4) Courtois taken ill against Brugges
Courtois has been a staunch proponent of the argument that goalkeepers should win Ballon d’Ors, and his recent seasons have justified it. Nonetheless, it's easy to forget that Thibaut Courtois’s Real Madrid career began very nervously. The Belgian conceded a rather queasy 81 goals in 58 matches in the early days with Los Blancos. When he conceded two in the first half against Club Brugge in 2019, Courtois was hauled off by Zinedine Zidane after 45 minutes.
Media reports speculated that the former Chelsea goalkeeper had been suffering from anxiety, The club rejected this sternly, issuing a statement that their number one was affected by acute gastroenteritis. Later, it was reported he had been suffering from anxiety.
“It is what it is, and he knows that,” Zidane said when asked about the fans’ whistles being directed at Courtois. Fast forward a few years, and his man of the match performance against Liverpool in Paris will have quashed all remaining naysayers once and for all.

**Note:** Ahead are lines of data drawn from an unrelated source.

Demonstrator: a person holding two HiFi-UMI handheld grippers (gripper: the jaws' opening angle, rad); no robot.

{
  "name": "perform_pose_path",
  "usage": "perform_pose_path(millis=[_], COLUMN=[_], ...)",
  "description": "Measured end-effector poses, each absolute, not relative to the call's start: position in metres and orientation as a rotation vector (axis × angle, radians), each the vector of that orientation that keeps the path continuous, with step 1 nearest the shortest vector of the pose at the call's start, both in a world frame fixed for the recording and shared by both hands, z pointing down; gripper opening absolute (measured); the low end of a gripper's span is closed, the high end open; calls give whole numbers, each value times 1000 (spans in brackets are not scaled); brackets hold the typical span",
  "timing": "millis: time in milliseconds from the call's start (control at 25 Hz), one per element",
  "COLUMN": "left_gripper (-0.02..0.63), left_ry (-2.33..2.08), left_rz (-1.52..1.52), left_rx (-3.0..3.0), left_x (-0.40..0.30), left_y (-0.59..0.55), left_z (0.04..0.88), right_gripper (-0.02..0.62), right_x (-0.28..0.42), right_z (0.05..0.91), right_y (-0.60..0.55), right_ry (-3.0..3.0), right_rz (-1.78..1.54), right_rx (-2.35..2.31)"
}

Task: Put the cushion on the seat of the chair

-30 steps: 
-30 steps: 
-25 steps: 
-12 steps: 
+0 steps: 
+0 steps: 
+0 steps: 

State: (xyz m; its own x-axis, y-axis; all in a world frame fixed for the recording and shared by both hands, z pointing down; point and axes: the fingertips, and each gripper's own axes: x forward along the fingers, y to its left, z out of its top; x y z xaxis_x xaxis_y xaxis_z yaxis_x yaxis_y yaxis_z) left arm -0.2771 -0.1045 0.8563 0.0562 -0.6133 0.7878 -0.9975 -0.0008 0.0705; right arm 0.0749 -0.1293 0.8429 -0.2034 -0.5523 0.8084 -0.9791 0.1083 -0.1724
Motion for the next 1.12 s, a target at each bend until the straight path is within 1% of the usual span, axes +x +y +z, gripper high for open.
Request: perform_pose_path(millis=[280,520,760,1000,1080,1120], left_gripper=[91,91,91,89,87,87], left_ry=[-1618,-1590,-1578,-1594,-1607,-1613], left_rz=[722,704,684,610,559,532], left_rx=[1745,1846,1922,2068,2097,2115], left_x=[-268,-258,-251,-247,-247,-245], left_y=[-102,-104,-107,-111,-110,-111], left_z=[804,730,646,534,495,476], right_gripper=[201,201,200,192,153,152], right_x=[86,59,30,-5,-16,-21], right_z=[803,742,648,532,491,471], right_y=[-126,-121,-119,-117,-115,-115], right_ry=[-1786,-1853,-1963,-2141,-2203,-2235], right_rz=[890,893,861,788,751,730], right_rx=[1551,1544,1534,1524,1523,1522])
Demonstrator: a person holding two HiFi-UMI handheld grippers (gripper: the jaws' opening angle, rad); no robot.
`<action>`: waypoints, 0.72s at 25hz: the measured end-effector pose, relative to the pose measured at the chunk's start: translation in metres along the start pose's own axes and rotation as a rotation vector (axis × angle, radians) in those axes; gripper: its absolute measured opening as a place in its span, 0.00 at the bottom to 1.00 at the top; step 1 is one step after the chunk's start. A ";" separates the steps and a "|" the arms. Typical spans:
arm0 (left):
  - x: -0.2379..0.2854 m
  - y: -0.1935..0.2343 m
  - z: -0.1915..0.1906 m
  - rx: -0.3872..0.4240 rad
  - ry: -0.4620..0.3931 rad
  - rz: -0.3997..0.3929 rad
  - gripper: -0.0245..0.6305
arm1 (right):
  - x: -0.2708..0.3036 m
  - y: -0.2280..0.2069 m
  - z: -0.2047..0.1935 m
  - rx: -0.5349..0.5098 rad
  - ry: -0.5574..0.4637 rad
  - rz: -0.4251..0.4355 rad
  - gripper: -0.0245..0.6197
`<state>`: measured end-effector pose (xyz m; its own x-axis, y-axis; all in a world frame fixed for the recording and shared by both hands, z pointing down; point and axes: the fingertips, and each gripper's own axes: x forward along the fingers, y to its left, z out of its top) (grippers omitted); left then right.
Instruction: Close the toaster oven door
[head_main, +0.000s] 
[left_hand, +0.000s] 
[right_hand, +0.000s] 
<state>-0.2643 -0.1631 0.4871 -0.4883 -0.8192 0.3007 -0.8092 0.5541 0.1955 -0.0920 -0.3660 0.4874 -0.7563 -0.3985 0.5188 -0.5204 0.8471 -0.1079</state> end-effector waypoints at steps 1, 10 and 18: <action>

5) Paul Rachubka's night to forget against Blackpool
Rachubka is now an accountant for a firm in Manchester but the former Old Trafford goalkeeper was posting some concerning numbers at Leeds back in 2011.
The American-born stopper's lowest point came, ironically, for a match against past club Blackpool in November 2011. He pushed out a shot from Jonjo Shelvey straight to somersaulting legend Lomana Lua Lua, coughed up a routine cross from Alex Baptiste which led to a penalty and then shoved a long shot into the path of Shelvey for another concession.
As the Elland Road crowd screamed “Off. Off. Off”, poor Rachubka was taken out of his misery by manager Simon Grayson and replaced by teenage debutant Alex Cairns. “There’s not a lot I could say to him,” Grayson said. “Obviously his confidence was very low.” The game ended 5-0.
The Yorkshire Evening Post recently headlined a retro feature that stated his “Leeds United career was officially buried around 9pm on an early November night.” That evening hurt Rachubka beyond the mere day to day of football: "It doesn't make you a bad goalkeeper overnight but people start doubting in that circle. Not only do you have to deal with everything that is going on, now you have people who supported you your whole life saying ‘are you okay?’, he said of the experience.
So, is it ever justified to haul off a goalkeeper in the dark depths of a difficult outing between the sticks? Managers would say yes, probably. Fans may also agree. But for those of us who have experienced a low point, with the rain bashing down and the insults growing in ferocity from the terraces, all a goalkeeper often wants - and needs - is somebody who will have their back in the trenches.
Today, it doesn't always seem like we've quite reached that stage of common protection between the leader of the penalty box and the leader on the touchline.